Search code examples
sqldatabasecomplexity-theorysql-like

SQL `LIKE` complexity


Does anyone know what the complexity is for the SQL LIKE operator for the most popular databases?


Solution

  • Let's consider the three core cases separately. This discussion is MySQL-specific, but might also apply to other DBMS due to the fact that indexes are typically implemented in a similar manner.

    LIKE 'foo%' is quick if run on an indexed column. MySQL indexes are a variation of B-trees, so when performing this query it can simply descend the tree to the node corresponding to foo, or the first node with that prefix, and traverse the tree forward. All of this is very efficient.

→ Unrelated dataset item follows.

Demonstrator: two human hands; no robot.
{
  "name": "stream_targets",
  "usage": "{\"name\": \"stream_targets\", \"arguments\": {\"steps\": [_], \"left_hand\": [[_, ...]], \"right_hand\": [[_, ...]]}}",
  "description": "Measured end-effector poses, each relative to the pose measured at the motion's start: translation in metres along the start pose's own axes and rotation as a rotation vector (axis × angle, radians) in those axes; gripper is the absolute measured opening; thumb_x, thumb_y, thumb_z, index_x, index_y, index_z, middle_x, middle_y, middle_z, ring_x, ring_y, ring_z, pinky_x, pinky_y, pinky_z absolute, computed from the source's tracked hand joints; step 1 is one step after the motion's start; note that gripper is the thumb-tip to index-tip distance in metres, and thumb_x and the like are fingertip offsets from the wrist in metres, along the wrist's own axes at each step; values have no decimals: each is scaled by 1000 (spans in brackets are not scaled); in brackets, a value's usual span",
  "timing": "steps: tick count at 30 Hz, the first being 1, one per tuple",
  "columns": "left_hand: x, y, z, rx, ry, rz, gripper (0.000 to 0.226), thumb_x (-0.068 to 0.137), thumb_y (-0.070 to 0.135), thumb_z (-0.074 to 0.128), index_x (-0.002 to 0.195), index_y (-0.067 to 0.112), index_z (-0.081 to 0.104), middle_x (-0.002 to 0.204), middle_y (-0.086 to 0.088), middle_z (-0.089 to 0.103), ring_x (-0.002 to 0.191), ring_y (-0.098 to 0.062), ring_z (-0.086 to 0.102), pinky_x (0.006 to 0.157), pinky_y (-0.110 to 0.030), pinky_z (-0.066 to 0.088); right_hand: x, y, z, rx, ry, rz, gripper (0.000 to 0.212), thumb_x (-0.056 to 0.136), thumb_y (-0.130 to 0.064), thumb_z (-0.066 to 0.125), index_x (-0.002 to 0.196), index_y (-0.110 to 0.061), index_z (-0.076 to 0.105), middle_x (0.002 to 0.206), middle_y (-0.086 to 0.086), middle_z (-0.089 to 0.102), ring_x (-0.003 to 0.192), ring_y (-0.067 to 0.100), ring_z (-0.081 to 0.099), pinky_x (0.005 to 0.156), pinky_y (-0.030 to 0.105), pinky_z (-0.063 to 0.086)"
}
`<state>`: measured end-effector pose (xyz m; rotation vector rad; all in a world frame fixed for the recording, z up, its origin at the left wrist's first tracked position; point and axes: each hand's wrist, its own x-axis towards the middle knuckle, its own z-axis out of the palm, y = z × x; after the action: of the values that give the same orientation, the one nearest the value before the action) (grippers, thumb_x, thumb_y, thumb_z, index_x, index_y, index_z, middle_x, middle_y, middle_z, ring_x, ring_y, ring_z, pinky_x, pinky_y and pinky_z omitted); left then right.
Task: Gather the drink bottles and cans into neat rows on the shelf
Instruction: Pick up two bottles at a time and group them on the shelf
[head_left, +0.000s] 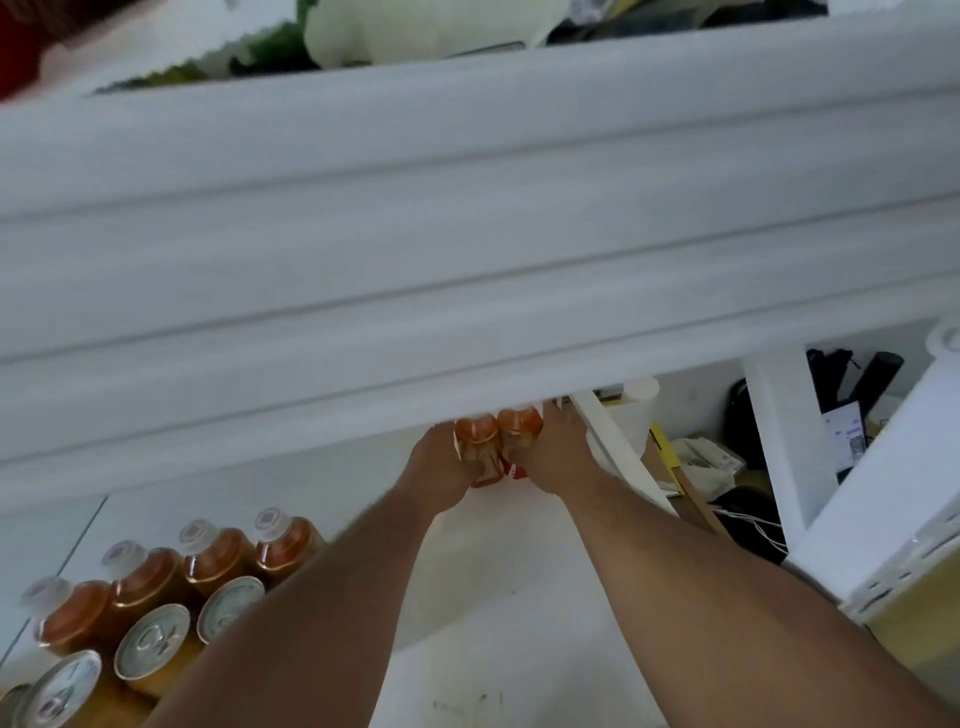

    LIKE '%foo' can't be accelerated by indexes and will result in a full table scan. If you have other criterias that can by executed using indices, it will only scan the the rows that remain after the initial filtering.

    There's a trick though: If you need to do suffix matching - searching for file names with extension .foo, for instance - you can achieve the same performance by adding a column with the same contents as the original one but with the characters in reverse order.

    ALTER TABLE my_table ADD COLUMN col_reverse VARCHAR (256) NOT NULL;
    ALTER TABLE my_table ADD INDEX idx_col_reverse (col_reverse);
    UPDATE my_table SET col_reverse = REVERSE(col);
    

    Searching for rows with col ending in .foo then becomes:

    SELECT * FROM my_table WHERE col_reverse LIKE 'oof.%'
    

    Finally, there's LIKE '%foo%', for which there are no shortcuts. If there are no other limiting criterias which reduces the amount of rows to a feasible number, it'll cause a hard performance hit. You might want to consider a full text search solution instead, or some other specialized solution.